Set down the listing exactly as given, minus images.

• Data
◆ ◆ ◆ ◆
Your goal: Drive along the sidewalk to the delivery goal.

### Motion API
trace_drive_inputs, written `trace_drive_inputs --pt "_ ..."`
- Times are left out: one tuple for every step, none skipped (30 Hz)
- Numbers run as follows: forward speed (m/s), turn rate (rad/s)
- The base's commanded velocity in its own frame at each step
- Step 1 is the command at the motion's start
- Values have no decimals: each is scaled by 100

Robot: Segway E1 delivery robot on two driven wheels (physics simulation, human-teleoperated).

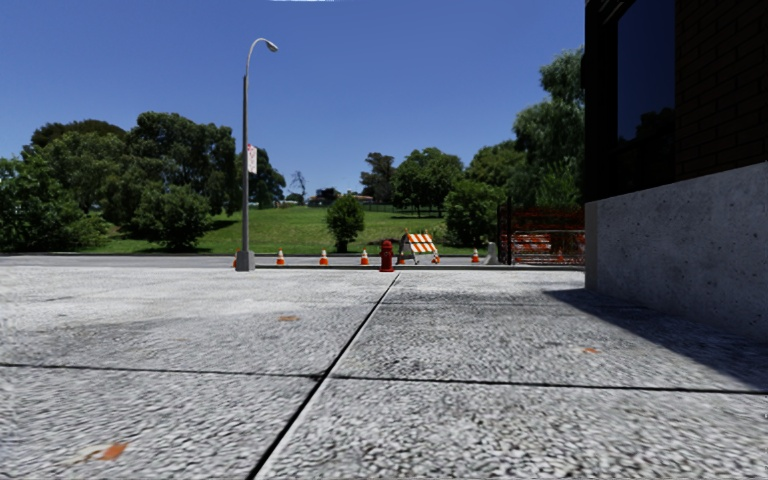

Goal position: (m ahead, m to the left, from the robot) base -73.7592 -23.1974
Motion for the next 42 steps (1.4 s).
trace_drive_inputs --pt "0 54" --pt "0 54" --pt "0 54" --pt "0 54" --pt "0 54" --pt "0 54" --pt "0 54" --pt "0 54" --pt "0 54" --pt "0 54" --pt "0 54" --pt "0 54" --pt "0 54" --pt "0 54" --pt "0 54" --pt "0 54" --pt "0 54" --pt "0 54" --pt "0 54" --pt "0 54" --pt "0 54" --pt "0 54" --pt "0 54" --pt "0 54" --pt "0 54" --pt "0 54" --pt "0 54" --pt "0 54" --pt "0 54" --pt "0 54" --pt "0 54" --pt "0 54" --pt "0 54" --pt "0 54" --pt "0 54" --pt "0 61" --pt "0 61" --pt "0 65" --pt "0 67" --pt "0 67" --pt "0 67" --pt "0 67"
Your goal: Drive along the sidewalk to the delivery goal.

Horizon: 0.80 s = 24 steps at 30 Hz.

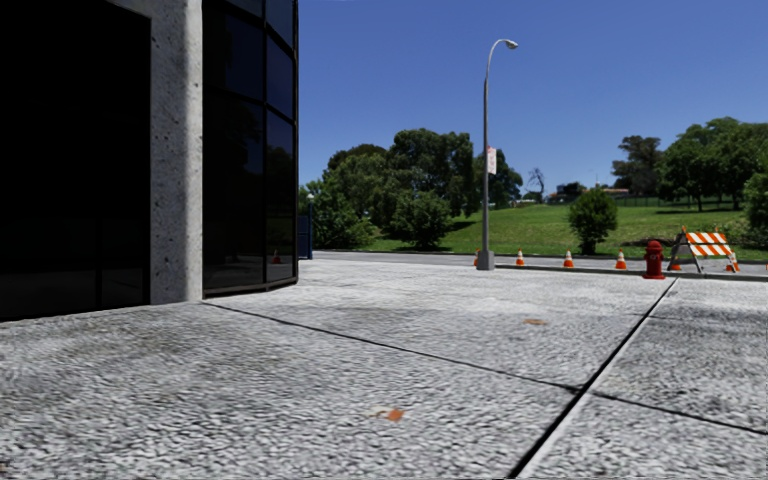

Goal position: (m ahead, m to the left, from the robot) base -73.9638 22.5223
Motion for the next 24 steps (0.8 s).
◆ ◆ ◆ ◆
• Task response
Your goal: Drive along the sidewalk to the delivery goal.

### Motion API
trace_drive_inputs, written `trace_drive_inputs --pt "_ ..."`
- Times are left out: one tuple for every step, none skipped (30 Hz)
- Numbers run as follows: forward speed (m/s), turn rate (rad/s)
- The base's commanded velocity in its own frame at each step
- Step 1 is the command at the motion's start
- Values have no decimals: each is scaled by 100

Robot: Segway E1 delivery robot on two driven wheels (physics simulation, human-teleoperated).


Goal position: (m ahead, m to the left, from the robot) base -73.7592 -23.1974
Motion for the next 42 steps (1.4 s).
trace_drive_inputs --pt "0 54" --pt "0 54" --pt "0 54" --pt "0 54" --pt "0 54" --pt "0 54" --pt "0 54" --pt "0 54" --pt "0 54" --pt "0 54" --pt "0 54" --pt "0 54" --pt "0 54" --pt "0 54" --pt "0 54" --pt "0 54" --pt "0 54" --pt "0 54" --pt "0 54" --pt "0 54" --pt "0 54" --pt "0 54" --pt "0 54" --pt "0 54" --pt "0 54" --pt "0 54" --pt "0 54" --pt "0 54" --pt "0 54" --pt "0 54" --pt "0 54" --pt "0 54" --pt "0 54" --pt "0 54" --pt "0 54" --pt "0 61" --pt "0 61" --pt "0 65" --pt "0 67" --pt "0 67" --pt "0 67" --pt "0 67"
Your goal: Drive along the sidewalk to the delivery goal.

Horizon: 0.80 s = 24 steps at 30 Hz.


Goal position: (m ahead, m to the left, from the robot) base -73.9638 22.5223
Motion for the next 24 steps (0.8 s).

There is nothing further in this answer.